The most important part is knowing your bonus to performance combat rolls.

It's your Charisma + Your BAB + any ranks in Perform (Act, Comedy, or Dance), whichever is highest.

Note that your trained bonus doesn't get applied.

For instance, Rekkstuff has a +2 BAB, a +4 Cha, and 1 rank in Perform (Comedy), so he gets a +7 to his Performance Combat checks. Using a performance weapon grants a combatant a +2 bonus on performance combat checks, so if his guitar counts as one, this grows to +9.

You get to make a check whenever a trigger is hit as a swift, free, or immediate action.

For instance, knocking an enemy prone lets you make a check as a swift action, and entering a rage for the first time in a combat lets you do one as a free action. Rolling max damage with a weapon or feinting/tripping the enemy are also ways to get a check.

If you beat the crowd's DC, you make them like you one step more, and the more they like you, the easier things are. Their bonuses/penalties apply to all attack rolls, combat maneuver checks, ability checks, skill checks, and saving throws. Importantly, this does mean it affects your Performance Combat bonus.

We want to get them up to helpful, which gives us a +2 bonus to everything, and we want to kick this lion's butt while doing it.

And that is Performance Combat in a nutshell.
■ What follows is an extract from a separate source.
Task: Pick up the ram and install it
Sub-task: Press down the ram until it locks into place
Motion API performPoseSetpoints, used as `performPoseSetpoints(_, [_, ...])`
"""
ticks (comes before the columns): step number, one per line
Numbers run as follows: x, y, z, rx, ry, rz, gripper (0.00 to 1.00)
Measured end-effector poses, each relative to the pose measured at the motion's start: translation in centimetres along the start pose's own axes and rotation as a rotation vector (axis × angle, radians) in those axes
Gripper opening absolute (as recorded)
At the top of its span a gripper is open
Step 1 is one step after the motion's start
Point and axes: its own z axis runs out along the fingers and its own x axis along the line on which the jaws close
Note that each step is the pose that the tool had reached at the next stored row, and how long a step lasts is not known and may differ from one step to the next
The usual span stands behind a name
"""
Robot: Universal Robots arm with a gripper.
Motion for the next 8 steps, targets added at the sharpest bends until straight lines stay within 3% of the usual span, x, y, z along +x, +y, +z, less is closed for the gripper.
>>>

The specifics can be found here.


Male Half-Elf Urban Barbarian 1/Archaeologist Bard 3

Does a guitar count as a performance weapon?


Male Half-Elf Urban Barbarian 1/Archaeologist Bard 3

This is officially the perfect fight.


Male Half-Elf Urban Barbarian 1/Archaeologist Bard 3

Dear gods. Please tell me we are using the performance combat system for this.


Male Half-Elf Urban Barbarian 1/Archaeologist Bard 3

Rekkstuff is confident enough in his ability to break things to stay where he's at. Instead, he takes a moment to tune up his guitar; you need to make sure it works properly after braining a moron with it.


Male Half-Elf Urban Barbarian 1/Archaeologist Bard 3

"Squealy Nord is always ready to play." Rekkstuff boasts, folding his arms. "Though. For the record. Any changelings we have may want to play better, because we've already lost one drummer due to keyboarding issues."


Male Half-Elf Urban Barbarian 1/Archaeologist Bard 3

"But... Jordon's a human." Rekkstuff replied incredulously. "Everyone knows humies can't hold their liquor. And he's glowing. He's glowing right now! Humies don't glow either!"